Não tive dúvida: armei-me de uma tesoura e decepei as incômodas tirinhas. Agora sim, sentia-me adulta em frente às minhas irmãs...
Mas minha alegria durou muito pouco. Quando minha mãe viu aquilo, passou-me o maior sabão, e disse-me que eu não perdia por esperar.
- Deixa seu pai chegar... - era a ameaça da época - ele vai saber direitinho o que fazer! Onde já se viu? Pensa que dinheiro dá em árvore? Seu pai trabalha muito para comprar pra vocês as roupas e os sapatos, e você faz isso? Deixa estar...
Eu não entendia onde estava o crime. Pois se os tamanquinhos ficaram bem mais bonitos nos meus pés... Só fiz melhorá-los...
Aguardei a noite com ansiedade. Meu pai não era nenhum carrasco, ao contrário. A violência, a injustiça e até simples alteração de voz não faziam parte de seu cardápio. Mas pareceu-me que o que eu tinha feito teria sido algo muito grave, do jeito que mamãe esbravejou... Por isso, a noite custou a chegar. Já estava me sentindo pendurada na corda, como naqueles joguinhos que a gente fazia descobrindo as palavras e colocando-as em cima dos tracinhos. Era ré confessa.

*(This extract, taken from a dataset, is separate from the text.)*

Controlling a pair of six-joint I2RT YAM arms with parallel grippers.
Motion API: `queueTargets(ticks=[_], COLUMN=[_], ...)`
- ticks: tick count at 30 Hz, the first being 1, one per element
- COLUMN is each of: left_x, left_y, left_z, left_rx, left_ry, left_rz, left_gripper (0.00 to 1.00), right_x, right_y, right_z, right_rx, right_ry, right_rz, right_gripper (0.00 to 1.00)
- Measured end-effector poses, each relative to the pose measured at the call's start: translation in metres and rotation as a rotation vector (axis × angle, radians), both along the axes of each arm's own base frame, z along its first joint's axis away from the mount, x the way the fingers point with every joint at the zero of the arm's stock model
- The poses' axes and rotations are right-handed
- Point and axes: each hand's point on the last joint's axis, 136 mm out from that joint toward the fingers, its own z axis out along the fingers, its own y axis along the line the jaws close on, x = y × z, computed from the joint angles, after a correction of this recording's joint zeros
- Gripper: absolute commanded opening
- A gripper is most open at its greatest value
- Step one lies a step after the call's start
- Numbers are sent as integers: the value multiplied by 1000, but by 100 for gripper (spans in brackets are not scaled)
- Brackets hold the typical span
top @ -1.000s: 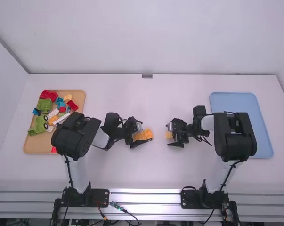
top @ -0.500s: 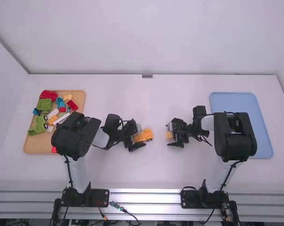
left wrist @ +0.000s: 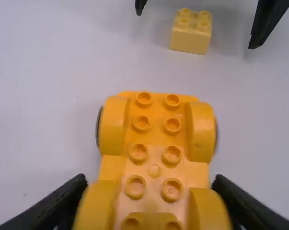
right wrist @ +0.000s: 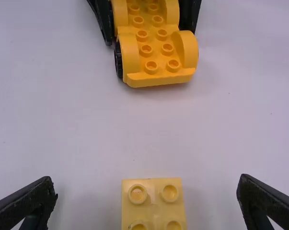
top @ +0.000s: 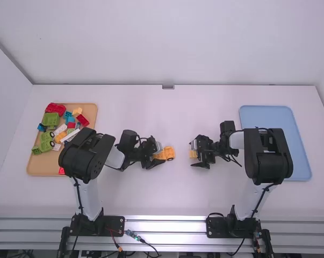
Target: Assemble lego blocks to make yellow taxi
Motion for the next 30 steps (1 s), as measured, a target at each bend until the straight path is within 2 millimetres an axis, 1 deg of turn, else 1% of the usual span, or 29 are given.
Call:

E a noite chegou. Junto com ela, papai. Como todos os dias, beijou a filharada, a mim também. e eu ressabiada. Depois foi ter com mamãe, no quarto. “É agora”, pensei, naquela expectativa que só as crianças com culpa ficam. Depois de um tempo, me chamou:
- Filha, vem cá.
Quando cheguei no quarto ele estava datilografando alguma coisa. Demorou tanto, em silêncio, que só fez aumentar minha angústia. Quando acabou, tirou o papel da máquina, sorriu pra mim, e disse:
- Princesa, você hoje fez uma coisa que não foi muito bonita. Sua mãe comprou uns tamanquinhos bonitos pra vocês, não foi? Aquelas tirinhas são pra vocês poderem correr, brincar sem que eles saiam dos pés... Os tamancos grandes não têm, porque os adultos não correm e nem brincam... E os tamanquinhos não ficam feios por isso...

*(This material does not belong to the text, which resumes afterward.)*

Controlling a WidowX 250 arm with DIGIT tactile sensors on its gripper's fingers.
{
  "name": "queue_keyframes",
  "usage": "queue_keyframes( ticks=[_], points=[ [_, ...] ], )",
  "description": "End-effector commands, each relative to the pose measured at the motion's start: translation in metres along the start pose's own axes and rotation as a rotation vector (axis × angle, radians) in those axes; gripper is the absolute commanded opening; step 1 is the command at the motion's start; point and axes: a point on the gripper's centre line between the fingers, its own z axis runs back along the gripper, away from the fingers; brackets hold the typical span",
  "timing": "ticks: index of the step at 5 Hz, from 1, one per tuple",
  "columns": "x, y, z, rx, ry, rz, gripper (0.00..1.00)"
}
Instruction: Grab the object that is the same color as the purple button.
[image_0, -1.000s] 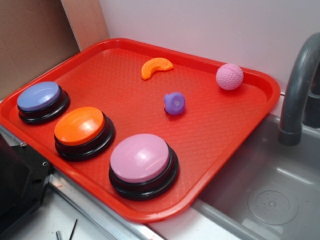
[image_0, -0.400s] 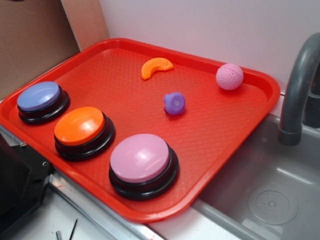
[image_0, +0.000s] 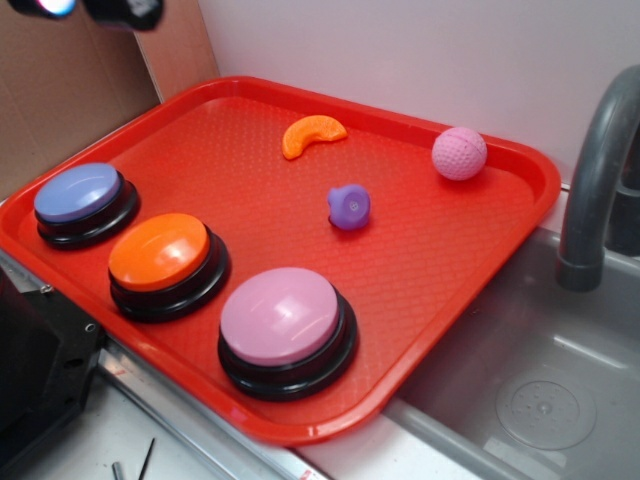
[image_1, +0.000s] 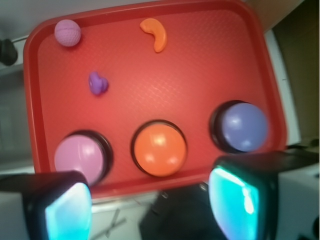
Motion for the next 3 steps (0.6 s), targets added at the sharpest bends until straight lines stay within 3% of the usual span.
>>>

Eu olhava pra meu pai desconfiada, com o choro preso na garganta. Ele era todo bondade.
- Não é mesmo?...
Disse que sim com a cabeça. Estava envergonhada com o que havia feito, e ainda não conseguia dizer nada. Ele estendeu-me o papel que tirara da máquina.
- Olha o que eu escrevi. Vê se você aceita...
Era mais ou menos isso:
DECLARAÇÃO
Eu, Maria, declaro perante meu pai e duas testemunhas, que prometo nunca mais cortar as tirinhas dos tamanquinhos que me forem dados por meus pais, e que vou cuidar deles até que fiquem velhinhos.

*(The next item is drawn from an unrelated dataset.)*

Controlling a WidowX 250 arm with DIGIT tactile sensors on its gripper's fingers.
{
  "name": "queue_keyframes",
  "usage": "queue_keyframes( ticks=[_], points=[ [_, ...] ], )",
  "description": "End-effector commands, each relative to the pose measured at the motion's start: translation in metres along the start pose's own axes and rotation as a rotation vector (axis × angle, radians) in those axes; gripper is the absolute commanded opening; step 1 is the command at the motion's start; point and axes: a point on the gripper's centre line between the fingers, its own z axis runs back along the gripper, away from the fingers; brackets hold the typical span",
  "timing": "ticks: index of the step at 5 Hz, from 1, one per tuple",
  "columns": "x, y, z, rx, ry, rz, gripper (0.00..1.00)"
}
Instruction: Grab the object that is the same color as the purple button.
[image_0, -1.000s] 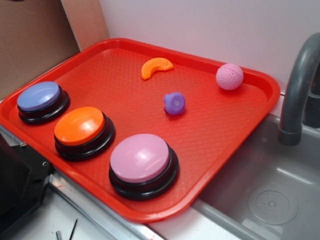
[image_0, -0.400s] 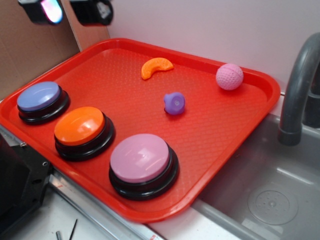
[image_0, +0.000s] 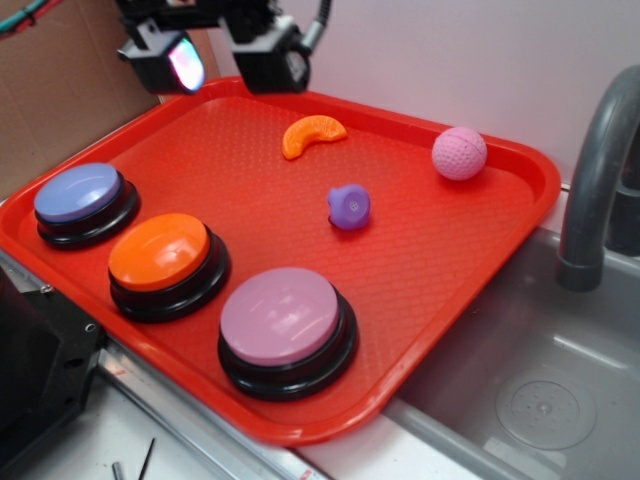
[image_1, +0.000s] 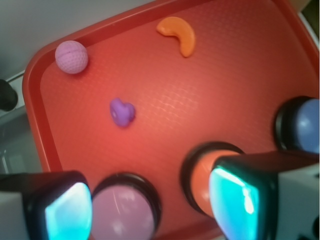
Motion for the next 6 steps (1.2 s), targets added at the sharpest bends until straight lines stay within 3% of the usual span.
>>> queue_keyframes(
  ticks=[1, 6],
  points=[
    [0.013, -0.019, -0.034, 0.005, -0.019, 0.034, 1.0],
    [0.05, -0.019, -0.118, 0.083, 0.107, 0.092, 1.0]
  ],
)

Devolvi o “documento” a ele já com os olhos cheios de lágrimas. Ele fingiu não vê-las. Pegou duas estampilhas, aqueles selinhos compridos que se usavam nos documentos antigamente, colou-os um ao lado do outro, datou e pediu que eu assinasse em cima deles. Se eu concordasse, lógico... Chamou meus dois irmãos, fez com que eles também assinassem como testemunhas. Depois, disse:
- Vem cá... - e me aconchegou junto ao peito.
Tenho esse documento até hoje.

Já tenho um neto. Aliás, um, não. Três.
Um dia, minha filha fez coisa parecida com meu neto.
Ela tinha tido uma infância muito boa, morávamos sempre em casas com quintais, onde sua levadice punha diariamente à prova meus nervos e minha paciência. Todas as vezes em que eu era “posta à prova”, me lembrava daquele “documento” que meu pai fez pra mim. Ele orientou-me e continua me orientando por toda a vida. (Um dia vou falar só de meu pai). Nunca perdi a calma e a tranquilidade, nem quando ela caiu de cima do abacateiro, ou quando escondeu os óculos no alto do dito cujo, nem ainda quando engoliu uma lampadazinha, depois de triturá-la na boca. Eu estava vacinada pelo documento que assinara sobre as estampilhas.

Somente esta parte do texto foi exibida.